Technical Program Manager, AI Factory Infrastructure

NVIDIA Ltd.

Santa Clara, United States of America

3 days ago

Role details

Contract type

Permanent contract

Employment type

Full-time (> 32 hours)

Working hours

Regular working hours

Languages

English

Experience level

Senior

Compensation

$ 322K

Job location

Santa Clara, United States of America

Tech stack

Artificial Intelligence

Data Centers

Software Design Documents

Network Topologies

Network Installation Services

AI Infrastructure

Service Stack

Job description

NVIDIA's AI Factory Infrastructure team develops global reference designs, de-risks technologies needed for the next generation of compute and network products and builds AI infrastructure at scale to validate solutions at scale. As a TPM on the team, you'll be responsible for leading teams that are highly multi-functional, including hardware, software and facility infrastructure teams, to deliver solutions and infrastructure.

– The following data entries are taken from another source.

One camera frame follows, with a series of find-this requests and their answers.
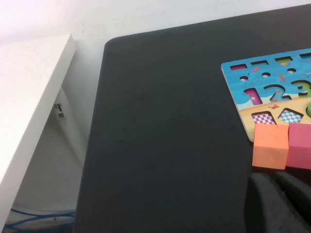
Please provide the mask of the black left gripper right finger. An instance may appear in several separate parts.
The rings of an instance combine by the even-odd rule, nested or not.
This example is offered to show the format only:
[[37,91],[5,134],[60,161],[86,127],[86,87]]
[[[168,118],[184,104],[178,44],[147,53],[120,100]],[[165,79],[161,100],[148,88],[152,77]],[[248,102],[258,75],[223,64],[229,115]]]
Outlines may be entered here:
[[311,217],[311,187],[286,172],[277,172],[276,183],[303,218]]

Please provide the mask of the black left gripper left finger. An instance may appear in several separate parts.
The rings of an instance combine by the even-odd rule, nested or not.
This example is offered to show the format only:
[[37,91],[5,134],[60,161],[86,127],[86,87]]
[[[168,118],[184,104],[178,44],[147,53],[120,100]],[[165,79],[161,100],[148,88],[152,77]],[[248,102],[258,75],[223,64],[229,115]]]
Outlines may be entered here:
[[247,184],[244,221],[248,233],[309,233],[303,218],[280,186],[268,175],[253,173]]

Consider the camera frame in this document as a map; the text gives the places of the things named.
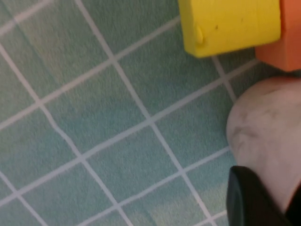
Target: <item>yellow block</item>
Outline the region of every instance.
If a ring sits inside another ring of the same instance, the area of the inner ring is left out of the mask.
[[[279,40],[279,0],[179,0],[185,50],[206,57]]]

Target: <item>white round object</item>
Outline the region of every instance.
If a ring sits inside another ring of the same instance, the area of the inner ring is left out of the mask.
[[[255,84],[234,104],[227,139],[240,166],[252,169],[284,213],[301,182],[301,80]]]

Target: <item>tile floor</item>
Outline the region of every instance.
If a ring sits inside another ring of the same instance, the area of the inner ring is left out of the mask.
[[[182,42],[176,0],[0,1],[0,225],[228,224],[227,116],[278,71]]]

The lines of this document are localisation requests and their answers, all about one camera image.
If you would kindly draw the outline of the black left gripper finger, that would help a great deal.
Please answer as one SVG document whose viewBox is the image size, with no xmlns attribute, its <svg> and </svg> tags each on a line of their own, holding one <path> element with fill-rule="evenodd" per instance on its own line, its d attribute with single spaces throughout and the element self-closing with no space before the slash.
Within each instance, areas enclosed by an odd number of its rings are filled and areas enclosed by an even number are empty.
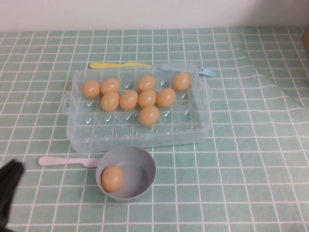
<svg viewBox="0 0 309 232">
<path fill-rule="evenodd" d="M 25 171 L 25 167 L 23 163 L 20 161 L 11 161 L 10 165 L 11 166 L 9 170 L 9 177 L 8 177 L 9 182 L 8 182 L 7 193 L 8 198 L 12 201 L 14 198 L 16 188 Z"/>
<path fill-rule="evenodd" d="M 0 169 L 0 200 L 6 201 L 13 195 L 15 183 L 16 160 L 9 161 Z"/>
</svg>

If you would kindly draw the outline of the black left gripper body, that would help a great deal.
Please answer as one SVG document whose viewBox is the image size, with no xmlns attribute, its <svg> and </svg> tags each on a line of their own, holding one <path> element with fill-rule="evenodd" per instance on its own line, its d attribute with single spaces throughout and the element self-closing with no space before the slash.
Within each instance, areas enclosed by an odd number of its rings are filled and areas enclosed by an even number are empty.
<svg viewBox="0 0 309 232">
<path fill-rule="evenodd" d="M 0 231 L 12 232 L 7 228 L 9 221 L 10 209 L 13 200 L 13 195 L 9 191 L 3 191 L 0 194 Z"/>
</svg>

This role offers a truly unique blend of developing future solutions and products with building infrastructure at scale.

What You Will Be Doing:

Collaborate with product owners and technical leads to identify and collect requirements for next-generation AI Factories.
Build, supervise, and complete long-term programs including schedules, resourcing, and checkpoints.
Work with data center and hardware teams to find creative solutions to hard problems, and co-develop solutions and mitigation strategies.
Lead planning with key internal partners on capacity demands with engineering roadmaps and data center expansions.
Own end-to-end delivery of 100MW+ AI factory data center deployments, from construction readiness through commissioning, turn-up, and handoff to operations.
Coordinate general contractors, colocation providers, utilities, and OEMs to align electrical/mechanical scope, long-lead equipment, and site logistics for large-scale AI cluster deployments.
Drive integrated readiness reviews and acceptance criteria across power, liquid cooling, networking, and platform/hardware teams to ensure performance and reliability targets are met for AI factory applications.
Develop program plans for government grants and initiatives.
Translate program requirements into Basis Of Design documents
Bring together team members and foster a collaborative approach to delivery while holding team members accountable to action items and timelines.

Requirements

Outstanding long-term planning and execution skills to carry our data center lifecycle planning, including large-scale AI factory buildouts and expansions.
Experience managing end-to-end data center deployments for high-density AI infrastructure, including commissioning, readiness reviews, turn-up, and operational handoff.
Demonstrated ability to coordinate across colocation providers, general contractors, utilities, and OEMs to deliver complex electrical and mechanical scope (e.g., at 100MW+ campus scale).
Strong technical and program leadership across power delivery, liquid cooling, networking, and compute/platform teams to define acceptance criteria and ensure performance and reliability targets are met.
12+ years of experience providing program and project management leadership for data center projects covering construction of mechanical, electrical, and plumbing with large-scale server, storage, and network deployments.
BS or MS degree in Engineering (or equivalent experience)., * In-depth knowledge of infrastructure (hardware and software) data center facilities infrastructure (electrical and mechanical) technologies.
Familiarity with NVIDIA's AI compute technology stack and ability to translate platform requirements into data center infrastructure designs (power delivery, liquid cooling, space, and network topology) at scale.
Experience with colocation data center environments

Benefits & conditions

Your base salary will be determined based on your location, experience, and the pay of employees in similar positions. The base salary range is 200,000 USD - 322,000 USD.